Herr Knöller träumt

Das Wandern ist des Bleistifts Lust: Unter dem Titel „Meerische Arbeit“ zeigt die Kunsthalle Grafiken und Zeichnungen von Paco Knöller

Spannung:Großer Schrank grüßtRiskante Euphorie

Vorsicht. Es gibt auch Gesichter. Aber wer einmal anfängt, nach ihnen zu suchen, wird so schnell nicht damit aufhören. Er geht dem Spiel und der Spinnerei der Linie nach, er vergisst die heftigen Offset-Farben und findet mehr und noch mehr Köpfe, Augen, Münder – am Ende sogar noch dort, wo gar keine sind. Oder sein sollten.

Denn das ist so eine Sache mit den Arbeiten des Grafikers Paco Knöller: Dass er beim Zeichnen „Realitätspartikel“ aufsammele, sagt der Professor an der Bremer Hochschule für Künste, und dass es etwas „unendlich Karges“ sei, „eine Linie zu ziehen“, die zugleich jedoch sofort beginne, „die Welt zu organisieren“. Dass diese Arbeit des Zeichnens mitunter allerdings „augenlos“ werde, sagt er aber auch, in der Kunsthalle, wo die Ausstellung „Paco Knöller – Meerische Arbeit“ am Sonntag eröffnet wurde. Und dass diese Momente des blinden Gestaltens „vielleicht“ die kostbarsten seien beim Zeichnen.

Man kann ihnen nachspüren, und das ist fast noch schöner als sich direkt auf die Holzschnitte einzulassen, die licht, aber doch einschüchternd groß im Entree-Bereich hängen. Also auf ins Kupferstichkabinett. Dort finden sich: Magmatische Blätter. Und das sind Traumlandschaften von brodelnder Innerlichkeit.

Der Linie hinterherwandern, über gebirgig geschwungene Wege ohne Absatz, jetzt wieder über Strichelchen springen, wie übers Blatt gespritzt. Sie müssen den Bleistift extrem strapaziert haben, womöglich ist zwischendurch die Mine gebrochen. Und dann, mittendrin in einer Serie aus dem Jahr 2001 – aber da muss man schon genau hinschauen, der ist so winzig – ein grau umrandeter Tropfen in Rot. Einfach da: Ein verschmitzter Witz. Und ist da nicht schon wieder ein Gesicht? Ein bärtiges liegendes Männergesicht mit geschlossenen Augen?

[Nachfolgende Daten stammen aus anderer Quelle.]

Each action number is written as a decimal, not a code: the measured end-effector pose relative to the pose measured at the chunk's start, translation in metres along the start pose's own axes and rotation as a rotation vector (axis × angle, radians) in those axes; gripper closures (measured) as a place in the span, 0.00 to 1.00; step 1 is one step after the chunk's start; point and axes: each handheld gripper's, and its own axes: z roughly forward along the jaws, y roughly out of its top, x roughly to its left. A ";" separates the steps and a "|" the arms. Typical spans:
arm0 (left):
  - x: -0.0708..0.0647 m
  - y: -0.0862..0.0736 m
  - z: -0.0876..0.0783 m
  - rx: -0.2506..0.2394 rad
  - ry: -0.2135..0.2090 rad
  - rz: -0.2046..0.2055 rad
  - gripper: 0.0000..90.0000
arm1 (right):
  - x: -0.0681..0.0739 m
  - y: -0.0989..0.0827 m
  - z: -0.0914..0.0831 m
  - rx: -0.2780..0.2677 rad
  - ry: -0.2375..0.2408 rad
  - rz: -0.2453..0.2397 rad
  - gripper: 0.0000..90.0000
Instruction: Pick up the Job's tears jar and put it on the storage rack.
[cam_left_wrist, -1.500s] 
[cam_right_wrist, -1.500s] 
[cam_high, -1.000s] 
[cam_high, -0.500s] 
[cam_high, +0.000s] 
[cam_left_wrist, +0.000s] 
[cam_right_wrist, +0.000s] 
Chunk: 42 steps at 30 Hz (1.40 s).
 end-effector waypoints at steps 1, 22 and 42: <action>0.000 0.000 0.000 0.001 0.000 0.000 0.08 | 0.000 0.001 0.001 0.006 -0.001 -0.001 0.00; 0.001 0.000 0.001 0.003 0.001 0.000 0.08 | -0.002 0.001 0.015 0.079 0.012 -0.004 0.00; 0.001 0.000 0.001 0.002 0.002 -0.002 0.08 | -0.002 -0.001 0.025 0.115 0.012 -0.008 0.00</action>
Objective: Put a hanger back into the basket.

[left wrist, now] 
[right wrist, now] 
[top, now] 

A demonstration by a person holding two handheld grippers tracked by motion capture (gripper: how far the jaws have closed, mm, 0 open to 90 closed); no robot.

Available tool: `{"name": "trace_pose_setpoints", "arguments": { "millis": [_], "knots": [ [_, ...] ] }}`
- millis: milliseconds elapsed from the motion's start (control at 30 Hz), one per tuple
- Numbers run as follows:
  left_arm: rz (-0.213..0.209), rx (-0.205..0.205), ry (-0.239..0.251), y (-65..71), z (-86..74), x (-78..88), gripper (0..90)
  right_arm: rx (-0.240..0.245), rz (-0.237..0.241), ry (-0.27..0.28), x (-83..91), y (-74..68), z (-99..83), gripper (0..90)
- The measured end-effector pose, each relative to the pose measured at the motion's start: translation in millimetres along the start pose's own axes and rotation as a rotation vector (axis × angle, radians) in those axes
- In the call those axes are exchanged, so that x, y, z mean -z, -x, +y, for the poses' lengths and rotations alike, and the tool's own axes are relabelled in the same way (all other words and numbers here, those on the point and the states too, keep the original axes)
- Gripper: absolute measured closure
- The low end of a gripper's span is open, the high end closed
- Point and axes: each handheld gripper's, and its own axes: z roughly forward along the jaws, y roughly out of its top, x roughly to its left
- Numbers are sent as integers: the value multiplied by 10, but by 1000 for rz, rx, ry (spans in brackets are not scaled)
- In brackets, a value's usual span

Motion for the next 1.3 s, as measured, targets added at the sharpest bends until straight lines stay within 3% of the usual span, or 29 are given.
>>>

Also er, sagt Knöller, könne da jetzt keins erkennen. Und dass es ihm mit denen auch manchmal ein bisschen leid sei: „Weil dann alle immer nur nach den Gesichtern suchen.“ Knöllers Bilder sind viel freier, und wer sich aufs Anthromorphismen-Ratespiel verlegt, verschenkt mehr als die Hälfte der Schaulust. Aber geben tut es sie doch. Auch in den mächtigen Holzschnitten: Die sind zwar immer noch groß, aber nach dem Besuch der turbulenten Zeichnungen scheinen sie gar nicht mehr so Ehrfurcht heischend.

Waren sie es je? Oder hatte nur der Katalogtext abgeschreckt? Knöller habe, schreibt Kustodin Anne Buschhoff, „lyrisch-sphärische Räume geschaffen.“ Kugelige Räume? Schon sehr lyrisch das. Aber die „spannungsreichen Lineamente“, die lassen sich gut entdecken. Beispielsweise diese beiden: Wie ein Echo, vom Holzstock eines der drei Großen Schränke – links – rückgespiegelt als Element einer Riskanten Euphorie – die hängen rechts – grüßen sie einander, quer durch den hellen Saal, wie zwei, die sich herzlich gut sind. Und unterm Azurblau der Meerischen Arbeit ruhen Gesichter: Augen zu, Mund zu, traumverloren.